Джереми совсем растерял аппетит.
Он присел на лавочку под цветущей акацией. Надел наушники, отгораживаясь от навязчивой музыки. Многое нужно было обдумать. Прозрачная тень легла у его ног, лизнула носки кроссовок и свернулась клубочком, как домашний зверек.
— Ну, что делать будем? — спросил её Джереми.
А, может, ерунда это всё — толпа на «длинном», костры… Почему нельзя медитировать в одиночку? Он — человек, личность. Ничем не хуже других. Пусть и дикая, неприрученная, обиженная, но внутри него бродит музыка, точно вино в закрытой бутыли… его собственная музыка, его сила, его суть, и он заставит её послужить общему благу. Джереми закрыл глаза. Сосредоточился. Тень дерева едва ощутимо гладила его по щеке.
Обычно тему задавал Хорёк, но он и сам может симпровизировать. Джереми лежал на скамейке, расслабленный, погружённый в тишину. Сквозь плотный войлок наушников пробивалось только слабое, почти неразличимое попискивание, тончайшие — не нити даже — а ворсинки музыки, да гулко стучала кровь в висках.
«Пусть всё будет хорошо… у меня, у Вилины, у всех… — прошептал он. — Пусть мир станет, как одна большая Экола, где каждый счастлив, где работники работают, а художники — творят, и всё идет, как надо».
Он повторил эти слова несколько раз. Рассмотрел со всех сторон, поворачивая то так, то эдак, окружил золотым светом и, непроизвольно застонав от напряжения, с силой втиснул их в пространство, во время, в кисейную ткань бытия.
Его медитация о счастье являлась, по сути дела, молитвой, в которой не было Бога, а значит, не было смысла. Но вместо ожидаемого облегчения вдруг нахлынула величайшая беспомощность. Слаба человеческая мысль, и зернышка горчичного не шелохнет, куда уж ей двигать горы. Он вдруг увидел себя со стороны — маленького и наивного, с грандиозными надеждами и абсурдным намерением спасти мир.
Да хоть сто, хоть двести, хоть тысяча — таких маленьких — ничего не смогут изменить. Неужели Хорёк врал — им всем? Неужели все взрослые — врали?
Ему сделалось жутко. Он задыхался. Тёмная жидкость вставала стеной, как океанские волны, плескала в рот, ноздри — ещё немного и она хлынет в легкие. Кто–то сильный пригибал его голову и держал — лицом вниз — в наполненной ванне. Чьи–то руки на хребте… он боролся, отчаянно, страшно, бился за собственную жизнь, колотил по воде ладонями. Прямо перед ним извивался, как пиявка, длинный седой волос, и был он почему–то ещё страшнее, ещё отвратительнее, чем впившиеся в шею пальцы.
Когда он уже почти захлебнулся, пальцы разжались. Он выскочил из ванны, как пробка из бутылки, хватая ртом воздух. Уши заложены — вероятно, в них попала вода — но он всё равно слышал громкие всхлипывания, и сам плакал от ужаса. Тусклая лампочка дрожала под потолком, и гудел старый, оцинкованный кран, из которого текло, и расходилось кругами…

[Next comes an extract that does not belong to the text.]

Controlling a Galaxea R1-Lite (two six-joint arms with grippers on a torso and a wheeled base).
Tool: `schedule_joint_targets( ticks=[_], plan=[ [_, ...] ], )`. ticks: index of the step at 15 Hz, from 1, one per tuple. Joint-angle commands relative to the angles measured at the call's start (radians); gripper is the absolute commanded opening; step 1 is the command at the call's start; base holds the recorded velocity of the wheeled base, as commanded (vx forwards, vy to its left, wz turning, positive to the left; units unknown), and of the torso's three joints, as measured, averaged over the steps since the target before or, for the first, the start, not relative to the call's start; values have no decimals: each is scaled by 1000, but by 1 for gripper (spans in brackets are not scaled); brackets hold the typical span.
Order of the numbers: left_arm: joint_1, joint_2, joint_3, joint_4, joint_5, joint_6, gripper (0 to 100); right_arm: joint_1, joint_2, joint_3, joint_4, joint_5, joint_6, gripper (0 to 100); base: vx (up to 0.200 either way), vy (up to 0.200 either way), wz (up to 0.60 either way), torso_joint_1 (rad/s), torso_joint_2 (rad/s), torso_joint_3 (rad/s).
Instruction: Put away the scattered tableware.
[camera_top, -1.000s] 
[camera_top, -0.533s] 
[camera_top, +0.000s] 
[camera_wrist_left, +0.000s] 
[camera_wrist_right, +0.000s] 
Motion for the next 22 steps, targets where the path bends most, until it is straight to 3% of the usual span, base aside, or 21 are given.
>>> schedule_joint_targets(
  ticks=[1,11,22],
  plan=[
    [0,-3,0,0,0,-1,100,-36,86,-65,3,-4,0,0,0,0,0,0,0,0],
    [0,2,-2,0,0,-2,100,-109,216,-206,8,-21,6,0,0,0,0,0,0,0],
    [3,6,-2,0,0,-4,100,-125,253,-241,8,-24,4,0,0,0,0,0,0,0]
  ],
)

— Колючка! Что с тобой? Джереми! — кто–то тряс его за плечо, не сильно, а точно испуганно. — Ты что, заснул?
Он вынырнул, наконец, из кошмара. Солнечный летний день расплывался в зрачках.
Заснул? Да, наверное. Конечно, это сон.
Джереми с трудом поднял голову, ещё чувствуя чужую, холодную пятерню на шее. Перед ним стояла Вилина с его наушниками в руках, бледная, растрепанная — небрежно закрученные волосы ощетинились шпильками — и смотрела на него с беспокойством.
— Привет, — с трудом выдавил он из себя и трясущимися пальцами оттянул воротничок тенниски. — Как дела, Вилина?
— Да ничего…
— Какая–то ты печальная. У тебя проблемы?
— Да нет, мне надо у Фреттхена таблетки забрать. А он начнет спрашивать, куда я дела те, что он мне уже дал.